Insofar as indemnification for liabilities arising under the Securities Act of 1933 may be permitted to directors, officers and controlling persons of the registrant pursuant to the foregoing provisions, or otherwise, the registrant has been advised that in the opinion of the Securities and Exchange Commission such indemnification is against public policy as expressed in the Securities Act and is, therefore, unenforceable.
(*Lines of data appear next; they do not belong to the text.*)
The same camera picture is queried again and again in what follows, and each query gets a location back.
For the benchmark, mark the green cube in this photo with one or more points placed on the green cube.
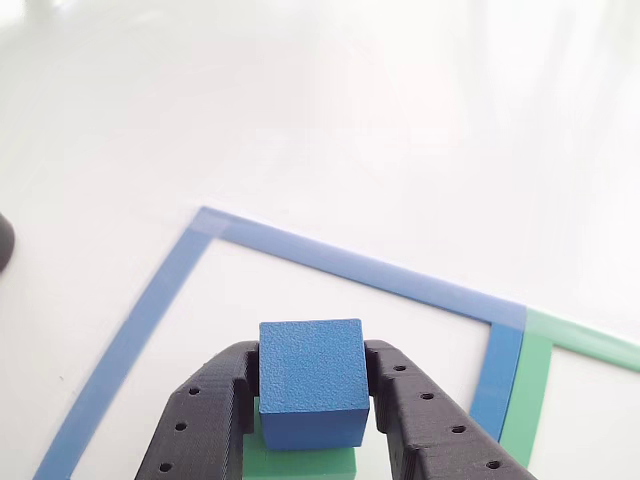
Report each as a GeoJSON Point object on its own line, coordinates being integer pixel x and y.
{"type": "Point", "coordinates": [310, 462]}

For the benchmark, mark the small blue cube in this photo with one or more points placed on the small blue cube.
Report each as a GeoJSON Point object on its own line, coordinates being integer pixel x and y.
{"type": "Point", "coordinates": [310, 370]}

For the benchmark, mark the green square frame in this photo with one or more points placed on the green square frame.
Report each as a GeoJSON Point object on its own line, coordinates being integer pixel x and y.
{"type": "Point", "coordinates": [530, 390]}

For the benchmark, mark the blue square frame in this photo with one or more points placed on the blue square frame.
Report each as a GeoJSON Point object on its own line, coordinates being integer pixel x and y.
{"type": "Point", "coordinates": [150, 310]}

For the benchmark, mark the black camera tripod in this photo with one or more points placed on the black camera tripod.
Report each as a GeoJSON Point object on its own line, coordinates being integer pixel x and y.
{"type": "Point", "coordinates": [5, 242]}

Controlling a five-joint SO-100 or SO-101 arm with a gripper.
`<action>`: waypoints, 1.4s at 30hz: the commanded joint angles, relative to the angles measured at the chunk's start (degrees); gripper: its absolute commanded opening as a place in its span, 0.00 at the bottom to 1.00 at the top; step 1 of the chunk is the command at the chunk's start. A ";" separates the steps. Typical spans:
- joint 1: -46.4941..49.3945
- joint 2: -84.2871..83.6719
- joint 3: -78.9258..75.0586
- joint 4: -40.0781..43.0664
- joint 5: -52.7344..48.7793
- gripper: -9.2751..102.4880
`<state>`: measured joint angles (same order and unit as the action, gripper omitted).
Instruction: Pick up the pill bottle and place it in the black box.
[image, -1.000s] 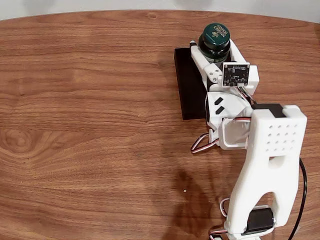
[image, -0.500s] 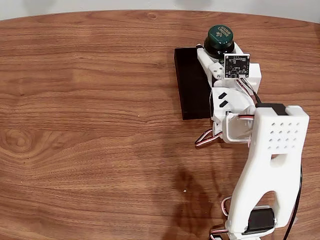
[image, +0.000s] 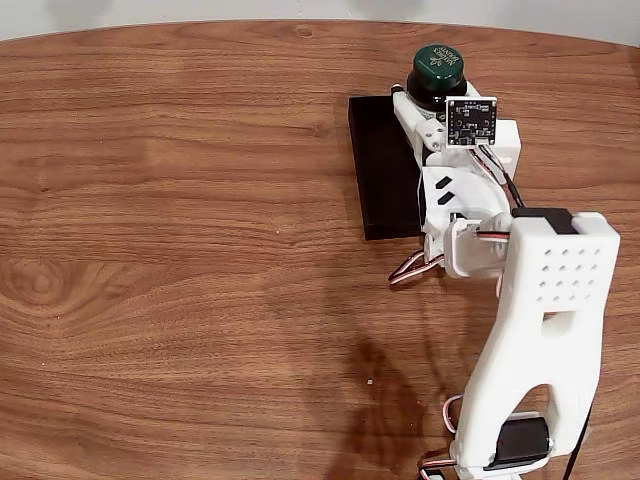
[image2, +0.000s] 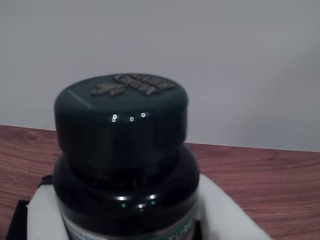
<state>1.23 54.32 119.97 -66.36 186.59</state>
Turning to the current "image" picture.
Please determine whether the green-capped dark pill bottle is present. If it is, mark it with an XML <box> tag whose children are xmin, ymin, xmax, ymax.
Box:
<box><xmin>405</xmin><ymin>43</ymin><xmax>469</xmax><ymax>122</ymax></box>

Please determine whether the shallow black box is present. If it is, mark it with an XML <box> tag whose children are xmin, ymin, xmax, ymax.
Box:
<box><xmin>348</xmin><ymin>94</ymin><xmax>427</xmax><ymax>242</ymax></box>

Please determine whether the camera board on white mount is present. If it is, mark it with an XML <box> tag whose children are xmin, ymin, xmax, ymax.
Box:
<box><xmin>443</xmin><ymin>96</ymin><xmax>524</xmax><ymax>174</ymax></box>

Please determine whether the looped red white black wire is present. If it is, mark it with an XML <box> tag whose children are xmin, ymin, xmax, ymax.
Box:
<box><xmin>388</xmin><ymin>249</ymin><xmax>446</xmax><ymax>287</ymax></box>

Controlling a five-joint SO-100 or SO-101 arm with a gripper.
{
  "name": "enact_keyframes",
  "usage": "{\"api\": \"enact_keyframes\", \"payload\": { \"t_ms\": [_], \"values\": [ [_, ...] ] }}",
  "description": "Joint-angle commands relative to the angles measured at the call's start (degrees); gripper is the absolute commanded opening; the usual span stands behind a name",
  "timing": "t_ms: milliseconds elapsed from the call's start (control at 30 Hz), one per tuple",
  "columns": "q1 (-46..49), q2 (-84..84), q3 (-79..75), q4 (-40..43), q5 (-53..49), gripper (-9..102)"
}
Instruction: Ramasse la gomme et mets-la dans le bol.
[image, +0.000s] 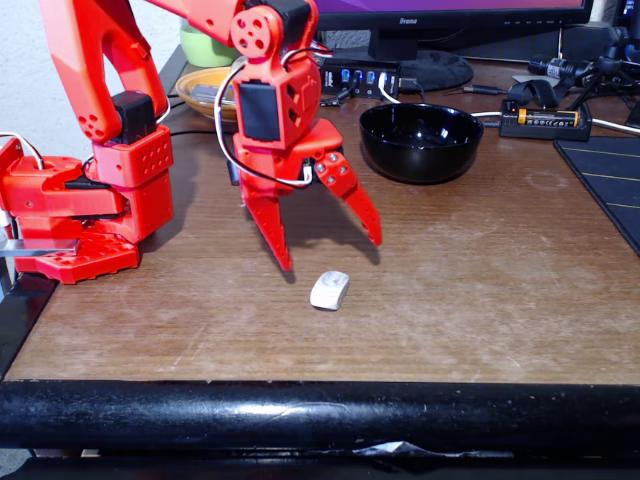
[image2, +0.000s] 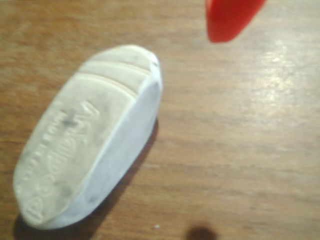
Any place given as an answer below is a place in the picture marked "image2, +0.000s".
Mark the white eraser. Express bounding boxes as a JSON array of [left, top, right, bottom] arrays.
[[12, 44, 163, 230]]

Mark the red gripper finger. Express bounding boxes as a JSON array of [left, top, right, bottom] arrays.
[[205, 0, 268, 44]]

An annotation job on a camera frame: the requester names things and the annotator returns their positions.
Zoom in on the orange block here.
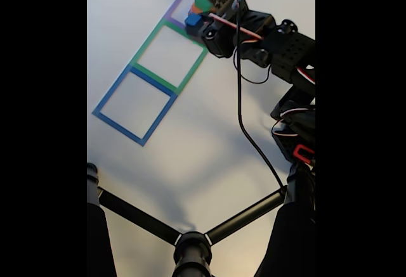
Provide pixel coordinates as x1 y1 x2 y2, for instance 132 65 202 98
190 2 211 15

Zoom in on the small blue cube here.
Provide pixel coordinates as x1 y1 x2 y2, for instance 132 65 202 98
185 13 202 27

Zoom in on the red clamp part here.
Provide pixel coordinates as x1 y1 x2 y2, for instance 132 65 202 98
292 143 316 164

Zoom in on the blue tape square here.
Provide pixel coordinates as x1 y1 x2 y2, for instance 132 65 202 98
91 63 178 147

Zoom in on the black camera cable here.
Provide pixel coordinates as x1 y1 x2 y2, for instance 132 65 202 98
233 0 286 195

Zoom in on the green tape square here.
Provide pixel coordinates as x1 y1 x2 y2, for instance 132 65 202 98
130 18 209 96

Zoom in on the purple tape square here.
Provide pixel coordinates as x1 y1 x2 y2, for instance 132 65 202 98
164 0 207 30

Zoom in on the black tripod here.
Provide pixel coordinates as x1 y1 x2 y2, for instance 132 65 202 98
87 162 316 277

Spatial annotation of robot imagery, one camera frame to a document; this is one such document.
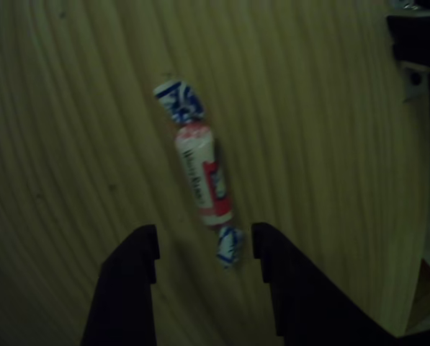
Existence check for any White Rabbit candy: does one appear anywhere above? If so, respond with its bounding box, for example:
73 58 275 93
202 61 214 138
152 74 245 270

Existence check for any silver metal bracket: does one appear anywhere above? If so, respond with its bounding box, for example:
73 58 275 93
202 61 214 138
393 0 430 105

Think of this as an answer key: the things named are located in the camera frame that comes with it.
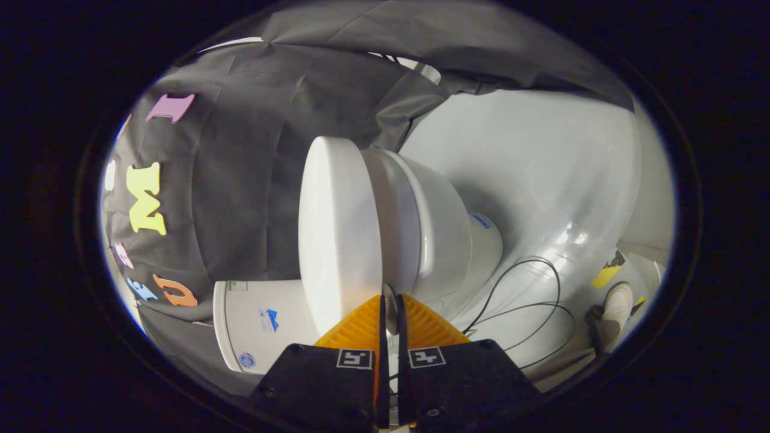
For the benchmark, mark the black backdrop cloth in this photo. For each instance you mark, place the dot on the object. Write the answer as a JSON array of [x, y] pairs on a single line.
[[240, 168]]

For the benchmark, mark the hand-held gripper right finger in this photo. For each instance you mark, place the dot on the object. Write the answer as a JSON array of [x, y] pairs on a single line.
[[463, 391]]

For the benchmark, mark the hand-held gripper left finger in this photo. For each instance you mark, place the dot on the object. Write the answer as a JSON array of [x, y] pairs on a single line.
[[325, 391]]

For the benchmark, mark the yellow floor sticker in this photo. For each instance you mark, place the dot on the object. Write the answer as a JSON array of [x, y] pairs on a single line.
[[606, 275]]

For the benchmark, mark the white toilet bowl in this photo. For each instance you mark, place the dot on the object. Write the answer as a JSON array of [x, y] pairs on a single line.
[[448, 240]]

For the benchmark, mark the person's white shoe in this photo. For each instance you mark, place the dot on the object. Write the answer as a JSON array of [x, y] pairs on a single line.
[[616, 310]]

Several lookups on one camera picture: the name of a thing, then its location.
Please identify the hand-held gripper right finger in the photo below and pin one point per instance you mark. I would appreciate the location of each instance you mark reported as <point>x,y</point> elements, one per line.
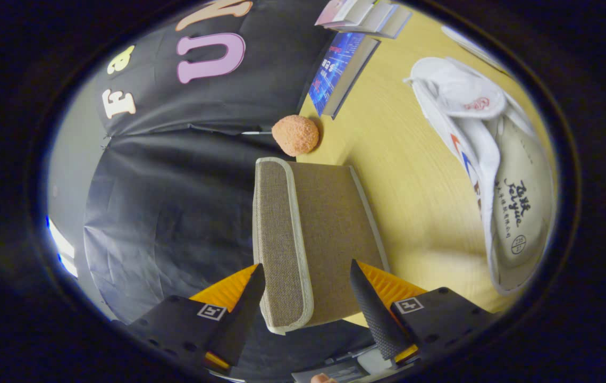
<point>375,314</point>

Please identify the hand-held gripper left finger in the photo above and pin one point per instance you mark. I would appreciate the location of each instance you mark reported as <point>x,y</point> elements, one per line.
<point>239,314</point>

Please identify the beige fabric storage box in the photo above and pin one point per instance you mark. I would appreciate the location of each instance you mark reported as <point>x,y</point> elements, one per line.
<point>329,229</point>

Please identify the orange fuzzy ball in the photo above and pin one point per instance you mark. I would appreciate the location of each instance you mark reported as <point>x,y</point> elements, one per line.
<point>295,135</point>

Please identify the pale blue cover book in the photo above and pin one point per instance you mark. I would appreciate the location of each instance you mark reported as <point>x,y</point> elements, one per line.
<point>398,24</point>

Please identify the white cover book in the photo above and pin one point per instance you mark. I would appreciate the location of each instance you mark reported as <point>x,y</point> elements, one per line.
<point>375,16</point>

In the event that a claim for indemnification against such liabilities (other than the payment by the registrant of expenses incurred or paid by a director, officer or controlling person of the registrant in the successful defense of any action, suit or proceeding) is asserted by such director, officer or controlling person in connection with the securities being registered, the registrant will, unless in the opinion of its counsel the matter has been settled by controlling precedent, submit to a court of appropriate jurisdiction the question whether such indemnification by it is against public policy as expressed in the Securities Act and will be governed by the final adjudication of such issue.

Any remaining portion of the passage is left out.